11 mm in 1.25 nanoseconds

11 mm in 1.25 nanoseconds
2022-1-13 06:45:11 Author: randomascii.wordpress.com(查看原文) 阅读量:10 收藏

In 2004 I was working for Microsoft in the Xbox group, and a new console was being created. I got a copy of the detailed descriptions of the Xbox 360 CPU and I read it through multiple times and suddenly I’d learned enough to become the official CPU expert. That meant I started having regular meetings with the hardware engineers who were working with IBM on the CPU which gave me even more expertise on this CPU, which was critical in helping me discover a design flaw in one of its instructions, and in helping game developers master this finicky beast.

It was a lot of fun, and the work was appreciated, so a few months before the console shipped I got a present from the leadership of the project – an entire silicon wafer of Xbox 360 CPUs! That 30 cm disk of dice (I’ve always preferred “dice” as the plural form of CPU “die”) has been hanging on my home-office wall ever since. At its largest extent it has 23 complete CPUs horizontally and 20 vertically, but much fewer than 460 CPUs total due to the circular shape of the wafer. A lot of CPUs are partially or totally omitted because of that – I counted 356 complete CPUs on the wafer.

It looks cool, it creates beautiful rainbow diffraction effects, and the individual chips are big enough that you can see the key features of the CPU that occupied my career for five years.

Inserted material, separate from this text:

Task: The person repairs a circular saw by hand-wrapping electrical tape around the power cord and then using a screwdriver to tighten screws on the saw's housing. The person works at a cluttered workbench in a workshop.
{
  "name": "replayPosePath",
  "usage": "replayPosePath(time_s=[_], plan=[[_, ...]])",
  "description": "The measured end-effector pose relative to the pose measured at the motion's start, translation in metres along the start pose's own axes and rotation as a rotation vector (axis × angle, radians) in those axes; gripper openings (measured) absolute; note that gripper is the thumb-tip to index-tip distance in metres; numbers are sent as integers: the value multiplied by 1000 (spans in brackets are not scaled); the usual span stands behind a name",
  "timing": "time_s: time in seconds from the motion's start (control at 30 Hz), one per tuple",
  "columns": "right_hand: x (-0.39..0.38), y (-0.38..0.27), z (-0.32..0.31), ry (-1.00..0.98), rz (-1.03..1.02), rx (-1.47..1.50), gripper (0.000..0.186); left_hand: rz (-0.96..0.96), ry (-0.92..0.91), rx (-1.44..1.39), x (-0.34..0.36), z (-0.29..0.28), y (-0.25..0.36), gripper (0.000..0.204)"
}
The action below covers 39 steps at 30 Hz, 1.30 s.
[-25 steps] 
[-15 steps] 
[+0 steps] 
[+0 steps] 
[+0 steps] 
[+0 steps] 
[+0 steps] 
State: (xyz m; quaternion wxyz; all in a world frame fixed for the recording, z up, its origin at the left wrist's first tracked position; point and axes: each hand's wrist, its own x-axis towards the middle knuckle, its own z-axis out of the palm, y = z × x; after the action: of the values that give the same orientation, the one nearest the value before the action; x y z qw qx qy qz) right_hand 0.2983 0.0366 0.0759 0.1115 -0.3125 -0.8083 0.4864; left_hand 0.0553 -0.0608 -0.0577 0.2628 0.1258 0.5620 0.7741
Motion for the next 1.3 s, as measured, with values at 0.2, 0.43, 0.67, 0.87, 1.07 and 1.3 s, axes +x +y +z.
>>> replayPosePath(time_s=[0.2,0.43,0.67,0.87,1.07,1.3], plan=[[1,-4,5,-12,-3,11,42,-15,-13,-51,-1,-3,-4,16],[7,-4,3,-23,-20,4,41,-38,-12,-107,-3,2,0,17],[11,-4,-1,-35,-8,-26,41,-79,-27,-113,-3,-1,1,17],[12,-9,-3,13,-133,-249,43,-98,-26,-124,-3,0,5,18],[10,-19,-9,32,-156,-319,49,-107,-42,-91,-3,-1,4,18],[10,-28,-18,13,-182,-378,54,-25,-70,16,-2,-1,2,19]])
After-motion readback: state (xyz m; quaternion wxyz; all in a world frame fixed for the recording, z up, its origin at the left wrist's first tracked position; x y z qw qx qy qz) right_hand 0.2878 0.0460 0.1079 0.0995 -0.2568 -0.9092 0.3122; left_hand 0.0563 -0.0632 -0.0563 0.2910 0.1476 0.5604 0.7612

The Xbox 360 CPU had three PowerPC cores and a 1 MB L2 cache and these features are clearly visible on the wafer.

In the die picture to the right (which looks to be about 14 mm by 12 mm) you can see the regular pattern of small black rectangles in the bottom right corner – that’s the L2 cache. To the left of that is one of the CPU cores. Above that but flipped vertically is another CPU core, and to the right of that one and flipped horizontally is the third CPU core. I used to know what the visible elements of the CPU cores were (L1 caches? register files? arithmetic units?) but I’ve long since forgotten. However they are still distinctive enough to make the reflective copying obvious.

In addition to the three CPU cores and the L2 cache there is a horizontal bar going across the middle of the chip, and some more space to the right of the top-right CPU. I think that the horizontal bar is the bus that connects the CPUs to each other and to the L2 cache, and the top-right stuff is presumably for off-chip I/O.

The picture to the right – beautifully annotated by yours truly – is literally just a cell-phone picture of the wafer hanging on my wall. I may be biased – or traumatized by my time dealing with this ornery CPU – but I think that being able to see the features of this chip so clearly is wonderful.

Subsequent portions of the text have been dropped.